[Excerpts from a dataset]
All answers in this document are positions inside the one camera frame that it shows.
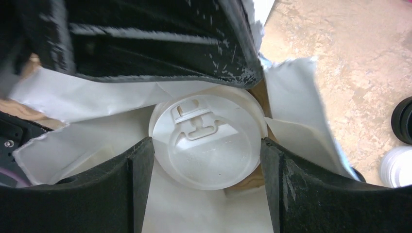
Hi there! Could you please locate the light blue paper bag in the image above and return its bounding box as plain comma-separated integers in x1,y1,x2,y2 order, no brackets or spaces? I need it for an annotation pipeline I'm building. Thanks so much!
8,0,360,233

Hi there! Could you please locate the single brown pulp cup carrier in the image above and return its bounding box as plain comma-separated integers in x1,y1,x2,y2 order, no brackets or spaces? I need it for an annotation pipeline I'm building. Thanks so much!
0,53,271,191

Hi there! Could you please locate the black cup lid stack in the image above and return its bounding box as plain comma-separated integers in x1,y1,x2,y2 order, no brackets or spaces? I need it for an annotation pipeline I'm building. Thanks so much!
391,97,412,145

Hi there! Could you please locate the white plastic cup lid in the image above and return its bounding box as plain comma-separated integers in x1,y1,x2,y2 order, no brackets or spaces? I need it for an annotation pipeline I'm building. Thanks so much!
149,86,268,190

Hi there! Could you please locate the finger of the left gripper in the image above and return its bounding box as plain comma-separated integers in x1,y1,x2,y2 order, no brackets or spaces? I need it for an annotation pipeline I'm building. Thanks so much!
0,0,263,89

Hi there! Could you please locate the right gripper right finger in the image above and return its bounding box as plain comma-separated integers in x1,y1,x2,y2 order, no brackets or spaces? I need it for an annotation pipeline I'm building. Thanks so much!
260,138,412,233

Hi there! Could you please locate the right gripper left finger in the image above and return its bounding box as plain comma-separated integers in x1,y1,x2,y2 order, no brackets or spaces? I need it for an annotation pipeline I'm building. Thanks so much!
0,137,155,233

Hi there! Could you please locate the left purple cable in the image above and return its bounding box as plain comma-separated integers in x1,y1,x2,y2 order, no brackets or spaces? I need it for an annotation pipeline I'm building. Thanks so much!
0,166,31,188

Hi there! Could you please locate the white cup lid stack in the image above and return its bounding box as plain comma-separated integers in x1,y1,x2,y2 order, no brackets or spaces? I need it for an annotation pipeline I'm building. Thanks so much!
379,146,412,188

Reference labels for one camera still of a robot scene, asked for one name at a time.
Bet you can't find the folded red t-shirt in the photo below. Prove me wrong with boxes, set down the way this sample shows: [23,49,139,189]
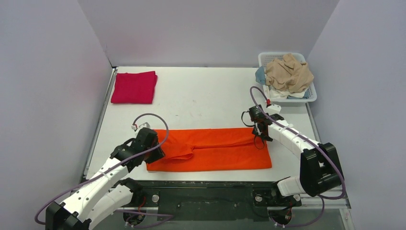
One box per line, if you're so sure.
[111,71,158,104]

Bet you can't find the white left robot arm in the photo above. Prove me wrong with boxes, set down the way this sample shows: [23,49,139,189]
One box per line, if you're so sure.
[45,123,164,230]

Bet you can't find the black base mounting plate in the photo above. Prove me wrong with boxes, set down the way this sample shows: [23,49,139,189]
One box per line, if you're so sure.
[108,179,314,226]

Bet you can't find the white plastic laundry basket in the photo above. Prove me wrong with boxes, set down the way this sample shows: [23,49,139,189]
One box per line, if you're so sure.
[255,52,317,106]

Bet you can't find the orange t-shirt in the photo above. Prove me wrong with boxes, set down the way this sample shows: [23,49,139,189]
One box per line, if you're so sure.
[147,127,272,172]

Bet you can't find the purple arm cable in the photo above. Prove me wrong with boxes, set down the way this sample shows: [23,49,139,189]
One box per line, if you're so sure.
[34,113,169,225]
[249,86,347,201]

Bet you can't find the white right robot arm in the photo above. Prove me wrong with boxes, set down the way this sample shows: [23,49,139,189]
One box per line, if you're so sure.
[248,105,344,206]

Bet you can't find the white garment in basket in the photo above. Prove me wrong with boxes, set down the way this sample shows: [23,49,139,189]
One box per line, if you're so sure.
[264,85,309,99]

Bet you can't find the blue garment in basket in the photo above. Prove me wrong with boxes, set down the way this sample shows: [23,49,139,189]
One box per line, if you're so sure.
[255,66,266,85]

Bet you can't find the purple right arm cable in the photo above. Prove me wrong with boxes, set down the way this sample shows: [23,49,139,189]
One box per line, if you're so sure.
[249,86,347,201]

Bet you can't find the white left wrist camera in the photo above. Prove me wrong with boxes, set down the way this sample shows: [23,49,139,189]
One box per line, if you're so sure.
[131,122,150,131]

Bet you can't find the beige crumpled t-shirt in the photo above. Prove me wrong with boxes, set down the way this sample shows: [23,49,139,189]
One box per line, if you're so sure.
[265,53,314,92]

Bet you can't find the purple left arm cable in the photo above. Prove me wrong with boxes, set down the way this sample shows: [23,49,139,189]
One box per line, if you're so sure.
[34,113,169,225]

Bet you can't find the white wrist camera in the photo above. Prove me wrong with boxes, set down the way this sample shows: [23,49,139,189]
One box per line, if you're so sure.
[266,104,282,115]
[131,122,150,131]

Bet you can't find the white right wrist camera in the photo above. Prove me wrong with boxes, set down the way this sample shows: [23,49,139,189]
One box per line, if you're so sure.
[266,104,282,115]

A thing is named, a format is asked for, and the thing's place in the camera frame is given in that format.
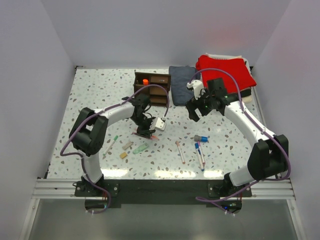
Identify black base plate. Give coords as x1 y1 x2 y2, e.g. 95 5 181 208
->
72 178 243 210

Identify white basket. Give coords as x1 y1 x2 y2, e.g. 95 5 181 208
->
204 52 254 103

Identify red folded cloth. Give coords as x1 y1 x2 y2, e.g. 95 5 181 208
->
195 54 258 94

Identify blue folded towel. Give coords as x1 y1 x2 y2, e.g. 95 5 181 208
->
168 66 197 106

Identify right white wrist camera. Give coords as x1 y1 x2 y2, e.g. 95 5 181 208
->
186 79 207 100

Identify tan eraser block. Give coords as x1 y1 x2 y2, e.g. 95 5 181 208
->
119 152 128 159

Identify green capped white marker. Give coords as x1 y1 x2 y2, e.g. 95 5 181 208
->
---
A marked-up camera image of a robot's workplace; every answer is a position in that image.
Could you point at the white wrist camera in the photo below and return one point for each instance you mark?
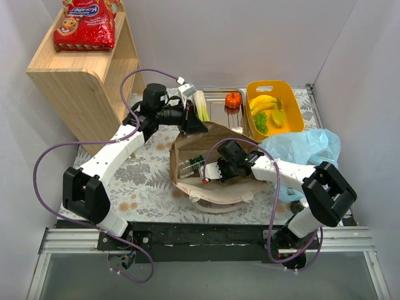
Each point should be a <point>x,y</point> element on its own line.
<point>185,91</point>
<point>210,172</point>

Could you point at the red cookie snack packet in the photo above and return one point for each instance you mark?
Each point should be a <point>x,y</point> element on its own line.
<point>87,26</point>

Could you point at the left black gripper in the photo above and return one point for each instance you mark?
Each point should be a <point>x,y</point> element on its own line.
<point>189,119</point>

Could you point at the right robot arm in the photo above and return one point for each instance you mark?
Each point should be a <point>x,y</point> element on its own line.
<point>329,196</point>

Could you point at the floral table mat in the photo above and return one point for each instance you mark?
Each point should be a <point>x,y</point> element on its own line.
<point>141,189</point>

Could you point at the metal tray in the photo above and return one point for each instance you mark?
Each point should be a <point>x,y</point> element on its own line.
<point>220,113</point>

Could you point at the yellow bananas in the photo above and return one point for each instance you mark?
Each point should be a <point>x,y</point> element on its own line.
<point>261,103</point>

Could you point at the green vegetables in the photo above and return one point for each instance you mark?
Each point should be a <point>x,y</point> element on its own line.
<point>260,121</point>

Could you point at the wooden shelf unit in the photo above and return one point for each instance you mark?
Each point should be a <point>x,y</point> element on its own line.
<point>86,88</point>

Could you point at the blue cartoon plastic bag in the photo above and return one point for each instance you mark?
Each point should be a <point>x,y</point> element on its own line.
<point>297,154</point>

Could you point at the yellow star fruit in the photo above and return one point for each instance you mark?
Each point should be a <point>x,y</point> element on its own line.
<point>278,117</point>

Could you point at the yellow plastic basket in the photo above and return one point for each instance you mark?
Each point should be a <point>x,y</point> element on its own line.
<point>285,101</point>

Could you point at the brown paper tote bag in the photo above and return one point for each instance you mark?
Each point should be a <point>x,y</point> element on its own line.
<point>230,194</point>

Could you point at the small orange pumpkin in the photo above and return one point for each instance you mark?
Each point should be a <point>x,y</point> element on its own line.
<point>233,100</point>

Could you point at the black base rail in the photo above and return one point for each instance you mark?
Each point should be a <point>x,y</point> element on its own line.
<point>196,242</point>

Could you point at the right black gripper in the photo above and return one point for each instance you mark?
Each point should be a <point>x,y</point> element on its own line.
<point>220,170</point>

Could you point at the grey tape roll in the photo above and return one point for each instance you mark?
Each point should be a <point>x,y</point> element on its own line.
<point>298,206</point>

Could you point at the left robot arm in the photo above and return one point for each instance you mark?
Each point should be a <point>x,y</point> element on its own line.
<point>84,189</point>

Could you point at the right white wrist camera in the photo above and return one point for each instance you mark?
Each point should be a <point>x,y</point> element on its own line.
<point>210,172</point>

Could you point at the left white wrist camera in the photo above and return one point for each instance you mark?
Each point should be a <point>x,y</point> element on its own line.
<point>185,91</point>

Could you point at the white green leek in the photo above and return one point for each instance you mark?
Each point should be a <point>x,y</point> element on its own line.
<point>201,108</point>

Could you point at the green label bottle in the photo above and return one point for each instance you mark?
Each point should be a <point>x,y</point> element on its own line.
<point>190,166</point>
--
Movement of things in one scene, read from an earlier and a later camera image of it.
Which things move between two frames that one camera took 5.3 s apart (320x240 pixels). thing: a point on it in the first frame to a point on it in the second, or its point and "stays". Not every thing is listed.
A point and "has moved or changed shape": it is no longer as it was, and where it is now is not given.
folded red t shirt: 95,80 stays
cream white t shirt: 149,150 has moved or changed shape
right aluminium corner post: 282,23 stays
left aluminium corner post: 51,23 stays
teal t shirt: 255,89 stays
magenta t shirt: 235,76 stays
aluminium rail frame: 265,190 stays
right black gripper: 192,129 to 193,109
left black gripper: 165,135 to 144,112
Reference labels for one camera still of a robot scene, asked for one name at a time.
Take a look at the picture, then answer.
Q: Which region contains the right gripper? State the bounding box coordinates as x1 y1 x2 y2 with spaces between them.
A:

**TASK STATEMENT**
Print, exactly, each line above from the one with "Bet you can't find the white right wrist" to the one with "Identify tan eraser", end lines included. Leave pictures out of it.

**ANSWER BOX**
Bet you can't find the white right wrist camera in the photo above. Prove me wrong with boxes, set down the way this sample shows: [23,49,139,189]
One box per line, if you're so sure.
[266,104,282,115]

A thing is named, a format is asked for, and the thing's place in the camera frame is given in that format.
Identify black base plate. Give coords as x1 y1 x2 y2, e.g. 95 5 181 208
->
72 178 243 210

Identify white basket. Give coords as x1 y1 x2 y2, e.g. 95 5 181 208
->
204 52 254 103

Identify red folded cloth. Give coords as x1 y1 x2 y2, e.g. 95 5 181 208
->
195 54 258 94

Identify blue folded towel. Give coords as x1 y1 x2 y2, e.g. 95 5 181 208
->
168 66 197 106

Identify right white wrist camera. Give coords as x1 y1 x2 y2, e.g. 95 5 181 208
->
186 79 207 100

Identify tan eraser block. Give coords as x1 y1 x2 y2, e.g. 95 5 181 208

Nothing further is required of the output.